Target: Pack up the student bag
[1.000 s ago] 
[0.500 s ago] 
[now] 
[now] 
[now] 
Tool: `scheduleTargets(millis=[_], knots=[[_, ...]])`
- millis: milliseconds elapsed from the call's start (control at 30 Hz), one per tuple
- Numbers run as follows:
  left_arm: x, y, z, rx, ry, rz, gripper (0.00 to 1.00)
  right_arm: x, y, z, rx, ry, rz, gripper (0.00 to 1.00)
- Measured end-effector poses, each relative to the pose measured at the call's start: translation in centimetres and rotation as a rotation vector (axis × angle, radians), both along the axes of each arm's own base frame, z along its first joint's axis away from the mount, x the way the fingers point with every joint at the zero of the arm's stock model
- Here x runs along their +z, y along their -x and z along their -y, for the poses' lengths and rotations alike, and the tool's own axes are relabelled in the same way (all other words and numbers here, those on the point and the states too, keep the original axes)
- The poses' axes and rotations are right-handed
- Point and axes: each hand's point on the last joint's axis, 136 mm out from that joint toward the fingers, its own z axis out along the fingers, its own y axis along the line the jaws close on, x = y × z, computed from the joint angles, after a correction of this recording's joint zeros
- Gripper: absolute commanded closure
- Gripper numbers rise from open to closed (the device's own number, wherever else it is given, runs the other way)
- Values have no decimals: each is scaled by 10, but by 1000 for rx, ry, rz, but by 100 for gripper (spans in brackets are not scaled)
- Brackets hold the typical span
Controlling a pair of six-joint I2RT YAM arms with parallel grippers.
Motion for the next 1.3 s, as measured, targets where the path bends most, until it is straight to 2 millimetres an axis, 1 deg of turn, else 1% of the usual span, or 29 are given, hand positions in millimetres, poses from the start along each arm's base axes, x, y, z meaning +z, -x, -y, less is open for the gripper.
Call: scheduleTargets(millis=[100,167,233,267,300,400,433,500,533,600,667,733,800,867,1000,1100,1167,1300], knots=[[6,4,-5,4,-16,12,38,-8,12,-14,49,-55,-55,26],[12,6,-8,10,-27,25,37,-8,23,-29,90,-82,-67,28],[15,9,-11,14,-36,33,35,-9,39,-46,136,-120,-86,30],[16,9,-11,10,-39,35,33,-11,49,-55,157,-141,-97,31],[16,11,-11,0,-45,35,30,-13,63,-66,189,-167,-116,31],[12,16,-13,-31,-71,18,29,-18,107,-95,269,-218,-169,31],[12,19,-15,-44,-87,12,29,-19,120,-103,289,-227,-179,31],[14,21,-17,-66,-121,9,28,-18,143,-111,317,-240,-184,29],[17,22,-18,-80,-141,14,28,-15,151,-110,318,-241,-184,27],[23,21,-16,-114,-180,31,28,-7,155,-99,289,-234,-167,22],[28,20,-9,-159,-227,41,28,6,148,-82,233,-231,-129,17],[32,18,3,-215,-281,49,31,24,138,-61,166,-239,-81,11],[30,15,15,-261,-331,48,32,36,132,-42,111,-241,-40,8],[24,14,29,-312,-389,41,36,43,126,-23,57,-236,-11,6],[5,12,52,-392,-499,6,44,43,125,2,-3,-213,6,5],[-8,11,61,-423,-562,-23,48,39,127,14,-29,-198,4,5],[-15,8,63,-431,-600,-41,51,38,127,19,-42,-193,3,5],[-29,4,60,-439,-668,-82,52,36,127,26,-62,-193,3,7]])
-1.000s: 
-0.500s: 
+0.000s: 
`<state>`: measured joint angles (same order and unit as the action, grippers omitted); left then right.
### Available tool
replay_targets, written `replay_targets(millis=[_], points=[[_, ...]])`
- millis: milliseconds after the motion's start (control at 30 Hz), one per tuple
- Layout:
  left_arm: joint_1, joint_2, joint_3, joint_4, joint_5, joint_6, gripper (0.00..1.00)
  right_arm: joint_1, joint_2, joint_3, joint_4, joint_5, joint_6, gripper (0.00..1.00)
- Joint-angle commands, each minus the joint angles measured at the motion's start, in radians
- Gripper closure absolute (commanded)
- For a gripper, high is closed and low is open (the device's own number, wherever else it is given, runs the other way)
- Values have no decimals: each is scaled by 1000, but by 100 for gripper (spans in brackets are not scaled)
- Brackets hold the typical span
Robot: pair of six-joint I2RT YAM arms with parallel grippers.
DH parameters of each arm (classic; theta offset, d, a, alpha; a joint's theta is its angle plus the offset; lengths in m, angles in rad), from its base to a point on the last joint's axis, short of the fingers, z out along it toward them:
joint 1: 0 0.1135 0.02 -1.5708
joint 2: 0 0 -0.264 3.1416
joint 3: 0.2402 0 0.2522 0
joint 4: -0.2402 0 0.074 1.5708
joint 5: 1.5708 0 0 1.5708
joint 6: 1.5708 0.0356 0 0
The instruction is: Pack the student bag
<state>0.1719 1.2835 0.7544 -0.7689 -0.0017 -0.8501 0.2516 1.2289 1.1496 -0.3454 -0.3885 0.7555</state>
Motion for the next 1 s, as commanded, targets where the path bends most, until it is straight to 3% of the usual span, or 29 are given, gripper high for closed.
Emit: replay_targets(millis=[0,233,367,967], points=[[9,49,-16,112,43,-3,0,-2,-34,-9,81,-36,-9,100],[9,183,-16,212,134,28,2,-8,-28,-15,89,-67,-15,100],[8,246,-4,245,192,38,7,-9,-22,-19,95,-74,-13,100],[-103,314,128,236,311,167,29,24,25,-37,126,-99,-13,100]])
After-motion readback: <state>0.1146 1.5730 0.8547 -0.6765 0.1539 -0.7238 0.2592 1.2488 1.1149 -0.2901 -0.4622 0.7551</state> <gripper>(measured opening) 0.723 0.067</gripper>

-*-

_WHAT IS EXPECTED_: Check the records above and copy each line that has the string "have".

_FINISHED EXERCISE_:
- Values have no decimals: each is scaled by 10, but by 1000 for rx, ry, rz, but by 100 for gripper (spans in brackets are not scaled)
- Values have no decimals: each is scaled by 1000, but by 100 for gripper (spans in brackets are not scaled)

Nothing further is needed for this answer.